EQUÍVOCO AGROAMBIENTAL: o peso dos venenos no custo das lavouras

Geraldo Hasse

No ano passado o setor agropecuário brasileiro gastou 101,7 bilhões de reais com produtos químicos para a agricultura, um crescimento de 8,77% sobre 2019, segundo o Instituto Brasileiro de Planejamento e Tributação, instituição criada em 2017 para ajudar empresas a reduzir custos e tributos.

Essa cifra recorde, equivalente a 23% do Valor da Produção das Lavouras e a 14% do Valor Bruto da Produção Agropecuária (incluindo a pecuária), é apresentada como uma vantagem competitiva da agricultura brasileira — campeã mundial no uso de agrotóxicos.

Na realidade, trata-se de um sintoma de que a doença tomou conta do corpo e se apossou da mente do pessoal do agronegócio, que se revela assim disposto a perpetuar a anomalia como método normal de produção.
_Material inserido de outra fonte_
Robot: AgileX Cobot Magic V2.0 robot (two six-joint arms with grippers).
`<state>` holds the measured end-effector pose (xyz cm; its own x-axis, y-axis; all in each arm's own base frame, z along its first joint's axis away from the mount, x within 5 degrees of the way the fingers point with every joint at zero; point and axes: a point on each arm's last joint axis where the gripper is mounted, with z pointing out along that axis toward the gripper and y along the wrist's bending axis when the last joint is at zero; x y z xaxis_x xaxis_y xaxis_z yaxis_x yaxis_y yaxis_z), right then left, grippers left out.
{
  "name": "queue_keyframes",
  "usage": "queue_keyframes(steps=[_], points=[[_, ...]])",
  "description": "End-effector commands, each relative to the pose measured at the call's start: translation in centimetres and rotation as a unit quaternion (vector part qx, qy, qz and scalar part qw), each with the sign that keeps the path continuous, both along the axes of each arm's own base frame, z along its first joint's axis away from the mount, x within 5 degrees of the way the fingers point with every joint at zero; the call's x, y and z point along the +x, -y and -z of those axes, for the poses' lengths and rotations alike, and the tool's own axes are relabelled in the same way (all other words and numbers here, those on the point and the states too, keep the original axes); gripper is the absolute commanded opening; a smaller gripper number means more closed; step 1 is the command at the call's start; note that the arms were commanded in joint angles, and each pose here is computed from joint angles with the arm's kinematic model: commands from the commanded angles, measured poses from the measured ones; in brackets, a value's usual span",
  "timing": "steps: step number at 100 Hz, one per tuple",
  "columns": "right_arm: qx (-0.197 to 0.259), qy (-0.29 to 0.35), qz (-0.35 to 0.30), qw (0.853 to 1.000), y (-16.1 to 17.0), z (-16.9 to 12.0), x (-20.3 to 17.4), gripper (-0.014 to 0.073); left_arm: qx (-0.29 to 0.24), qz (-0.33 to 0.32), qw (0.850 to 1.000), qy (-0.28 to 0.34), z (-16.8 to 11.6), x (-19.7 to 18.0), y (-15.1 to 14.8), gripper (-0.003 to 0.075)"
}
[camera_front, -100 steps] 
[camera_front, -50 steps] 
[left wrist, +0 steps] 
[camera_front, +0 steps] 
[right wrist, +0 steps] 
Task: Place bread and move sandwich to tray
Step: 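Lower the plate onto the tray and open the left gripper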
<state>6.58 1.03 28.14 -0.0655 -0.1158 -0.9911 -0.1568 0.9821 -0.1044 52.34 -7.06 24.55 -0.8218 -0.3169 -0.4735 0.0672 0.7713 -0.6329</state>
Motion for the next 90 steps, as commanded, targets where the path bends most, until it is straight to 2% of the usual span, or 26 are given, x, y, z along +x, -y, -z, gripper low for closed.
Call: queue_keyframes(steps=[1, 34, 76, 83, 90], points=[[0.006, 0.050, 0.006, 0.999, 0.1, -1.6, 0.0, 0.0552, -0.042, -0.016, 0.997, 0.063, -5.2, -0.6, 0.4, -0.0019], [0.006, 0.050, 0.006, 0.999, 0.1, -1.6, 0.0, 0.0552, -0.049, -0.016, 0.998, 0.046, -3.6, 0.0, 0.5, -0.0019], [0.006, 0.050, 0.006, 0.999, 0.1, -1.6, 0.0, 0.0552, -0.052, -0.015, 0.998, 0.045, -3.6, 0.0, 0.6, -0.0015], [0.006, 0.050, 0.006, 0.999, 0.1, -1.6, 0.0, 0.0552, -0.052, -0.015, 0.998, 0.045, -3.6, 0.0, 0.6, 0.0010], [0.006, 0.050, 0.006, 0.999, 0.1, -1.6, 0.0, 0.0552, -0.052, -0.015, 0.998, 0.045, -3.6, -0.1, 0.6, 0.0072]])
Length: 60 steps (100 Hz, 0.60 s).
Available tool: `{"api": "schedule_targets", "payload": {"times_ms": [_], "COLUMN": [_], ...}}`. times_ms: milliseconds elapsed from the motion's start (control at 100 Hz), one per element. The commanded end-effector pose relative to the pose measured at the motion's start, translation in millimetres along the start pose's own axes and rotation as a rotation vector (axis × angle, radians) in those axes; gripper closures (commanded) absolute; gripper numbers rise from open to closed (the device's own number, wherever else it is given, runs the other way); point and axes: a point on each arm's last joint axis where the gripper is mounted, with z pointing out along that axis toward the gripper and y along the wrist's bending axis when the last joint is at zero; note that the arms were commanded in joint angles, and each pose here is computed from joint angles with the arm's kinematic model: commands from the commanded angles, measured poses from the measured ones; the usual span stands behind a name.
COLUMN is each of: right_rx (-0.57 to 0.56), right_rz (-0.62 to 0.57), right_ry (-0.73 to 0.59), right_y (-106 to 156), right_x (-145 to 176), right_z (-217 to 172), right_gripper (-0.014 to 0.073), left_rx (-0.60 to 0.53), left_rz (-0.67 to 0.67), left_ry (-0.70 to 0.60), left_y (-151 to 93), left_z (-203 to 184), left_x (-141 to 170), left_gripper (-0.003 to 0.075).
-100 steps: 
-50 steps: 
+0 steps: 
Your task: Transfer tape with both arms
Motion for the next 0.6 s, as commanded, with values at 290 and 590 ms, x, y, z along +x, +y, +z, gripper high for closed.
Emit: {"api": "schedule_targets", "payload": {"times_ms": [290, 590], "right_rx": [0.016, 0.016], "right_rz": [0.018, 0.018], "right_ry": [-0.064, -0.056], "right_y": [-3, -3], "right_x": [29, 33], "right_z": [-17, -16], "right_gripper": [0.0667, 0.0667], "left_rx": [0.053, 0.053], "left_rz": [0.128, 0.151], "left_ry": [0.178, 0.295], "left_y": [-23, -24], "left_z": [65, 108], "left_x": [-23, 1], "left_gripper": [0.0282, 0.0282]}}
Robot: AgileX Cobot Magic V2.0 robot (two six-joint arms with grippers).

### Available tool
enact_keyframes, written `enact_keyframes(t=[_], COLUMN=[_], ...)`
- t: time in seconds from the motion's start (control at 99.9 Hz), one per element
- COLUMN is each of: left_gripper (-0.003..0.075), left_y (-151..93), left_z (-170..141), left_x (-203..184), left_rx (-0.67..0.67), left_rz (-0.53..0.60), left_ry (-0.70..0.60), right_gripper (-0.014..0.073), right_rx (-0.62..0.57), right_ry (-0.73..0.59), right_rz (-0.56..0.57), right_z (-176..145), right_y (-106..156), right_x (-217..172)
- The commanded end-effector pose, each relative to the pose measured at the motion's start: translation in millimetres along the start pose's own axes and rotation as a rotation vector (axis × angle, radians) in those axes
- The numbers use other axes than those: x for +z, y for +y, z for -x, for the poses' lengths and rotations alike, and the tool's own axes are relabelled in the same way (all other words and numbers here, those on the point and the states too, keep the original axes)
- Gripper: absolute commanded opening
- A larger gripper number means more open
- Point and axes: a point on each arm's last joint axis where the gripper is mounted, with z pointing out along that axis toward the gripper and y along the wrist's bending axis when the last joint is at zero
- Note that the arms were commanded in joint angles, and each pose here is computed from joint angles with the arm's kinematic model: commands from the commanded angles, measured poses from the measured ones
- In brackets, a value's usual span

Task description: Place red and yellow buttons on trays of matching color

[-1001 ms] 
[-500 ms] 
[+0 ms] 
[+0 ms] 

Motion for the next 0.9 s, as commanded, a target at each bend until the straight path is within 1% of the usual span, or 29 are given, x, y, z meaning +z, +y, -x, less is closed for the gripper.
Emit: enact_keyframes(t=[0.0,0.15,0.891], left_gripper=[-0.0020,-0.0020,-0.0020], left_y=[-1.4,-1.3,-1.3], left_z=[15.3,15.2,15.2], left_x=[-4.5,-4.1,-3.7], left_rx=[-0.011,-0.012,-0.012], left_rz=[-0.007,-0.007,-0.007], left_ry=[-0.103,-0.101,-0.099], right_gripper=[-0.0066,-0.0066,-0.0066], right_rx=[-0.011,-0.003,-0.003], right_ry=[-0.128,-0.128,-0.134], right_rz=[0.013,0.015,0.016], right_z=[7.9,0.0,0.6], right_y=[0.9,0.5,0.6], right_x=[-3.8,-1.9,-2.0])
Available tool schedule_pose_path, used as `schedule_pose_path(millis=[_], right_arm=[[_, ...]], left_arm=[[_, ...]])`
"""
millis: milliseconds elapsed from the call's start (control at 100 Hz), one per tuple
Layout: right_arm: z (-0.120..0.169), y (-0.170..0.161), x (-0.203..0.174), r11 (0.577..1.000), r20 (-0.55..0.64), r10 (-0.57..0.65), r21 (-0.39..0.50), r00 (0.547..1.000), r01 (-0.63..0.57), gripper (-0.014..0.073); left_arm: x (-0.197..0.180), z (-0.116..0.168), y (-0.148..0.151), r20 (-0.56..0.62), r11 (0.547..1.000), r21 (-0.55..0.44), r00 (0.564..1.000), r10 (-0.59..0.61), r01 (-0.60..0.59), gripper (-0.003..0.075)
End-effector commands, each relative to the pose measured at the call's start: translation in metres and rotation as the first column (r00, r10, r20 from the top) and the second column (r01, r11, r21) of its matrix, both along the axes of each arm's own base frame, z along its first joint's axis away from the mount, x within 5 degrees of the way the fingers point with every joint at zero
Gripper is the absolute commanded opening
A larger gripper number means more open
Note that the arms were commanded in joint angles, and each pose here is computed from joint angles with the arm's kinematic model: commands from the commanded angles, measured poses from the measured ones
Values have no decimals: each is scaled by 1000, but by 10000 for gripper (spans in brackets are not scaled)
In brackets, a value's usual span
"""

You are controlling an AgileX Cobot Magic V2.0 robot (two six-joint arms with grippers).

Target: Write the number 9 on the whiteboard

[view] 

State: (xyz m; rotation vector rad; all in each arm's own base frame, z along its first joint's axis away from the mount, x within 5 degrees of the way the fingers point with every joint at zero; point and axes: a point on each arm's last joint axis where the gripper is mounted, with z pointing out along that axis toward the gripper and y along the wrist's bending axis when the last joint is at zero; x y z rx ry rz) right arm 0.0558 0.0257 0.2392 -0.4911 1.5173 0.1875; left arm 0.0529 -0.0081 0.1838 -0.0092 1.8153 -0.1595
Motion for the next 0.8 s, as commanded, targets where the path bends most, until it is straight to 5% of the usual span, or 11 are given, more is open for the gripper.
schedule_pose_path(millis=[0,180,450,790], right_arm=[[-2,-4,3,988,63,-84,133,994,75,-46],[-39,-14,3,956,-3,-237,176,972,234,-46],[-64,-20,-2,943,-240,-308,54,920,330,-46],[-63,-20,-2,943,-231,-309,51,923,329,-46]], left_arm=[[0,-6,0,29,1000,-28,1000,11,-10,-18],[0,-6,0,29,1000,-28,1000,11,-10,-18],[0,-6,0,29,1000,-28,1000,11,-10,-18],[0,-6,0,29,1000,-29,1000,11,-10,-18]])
Pior ainda, difunde a ideia de que a agricultura orgânica é incapaz de abastecer o país. É o “pensamento único” ditando as regras no campo.

Já passa da hora de os técnicos agrícolas, agrônomos, zootecnistas, veterinários, engenheiros florestais e demais membros da inteligência rural, que prestam serviços aos agricultores e a outros elos da cadeia de produção rural, colocarem a mão na consciência e começarem o processo de reversão desse quadro em que a distorção virou norma.

Ao gastar com “remédios” um quarto do que fatura, a lavoura brasileira pode ser comparada a um doente que, para se mover, precisa andar entubado. Tem futuro? Não.

Está fazendo apenas vinte anos que a indústria química se apossou do segmento de sementes, impondo a cobrança de royalties para fornecer  “matrizes” que, além de ser estéreis, “precisam” da cobertura de biocidas para produzir em terreno limpo.

No entanto, todo mundo se submeteu, com exceção de alguns produtores de sementes crioulas que praticam um admirável trabalho de resistência à erosão genética exercida de cima para baixo com a conivência de governantes submissos às “regras do jogo”.

O uso abusivo de venenos e similares é o maior sinal de que o Brasil agrícola não tem sanidade e logo, logo será confrontado com a necessidade de rever sua política agroambiental para deixar de lesar a saúde da sua população e comprometer a biodiversidade, correndo ainda o risco de perder encomendas dos importadores de alimentos.

O preço que se vem pagando pela “modernização” da agricultura é absurdo.

A exploração da lavoura, da pecuária e das florestas não tem como andar separada do abastecimento interno, da política ambiental e das exportações agrícolas.

Não se pode continuar ignorando que o uso intensivo de agrotóxicos compromete a saúde dos consumidores, dos trabalhadores rurais e o equilíbrio ambiental. É preciso voltar à racionalidade agrícola.

É preferível praticar uma agricultura com o uso intensivo de mão-de-obra e métodos naturais e/ou biológicos a depender de um sistema produtivo totalmente controlado por grandes indústrias multinacionais que, desde as sementes até os insumos químicos, prescrevem do começo ao fim um conjunto de procedimentos danosos para o meio ambiente.

Faço minhas as palavras de um agricultor do norte do Rio Grande do Sul: “Ficamos sem saídas. Somos reféns deles”. Não publico seu nome para não prejudicá-lo. Se o fizesse, ele certamente sofreria boicotes dos seus “parceiros” — os mesmos que se vangloriam de faturar R$ 101,7 bilhões por ano com a venda de ”defensivos agrícolas”.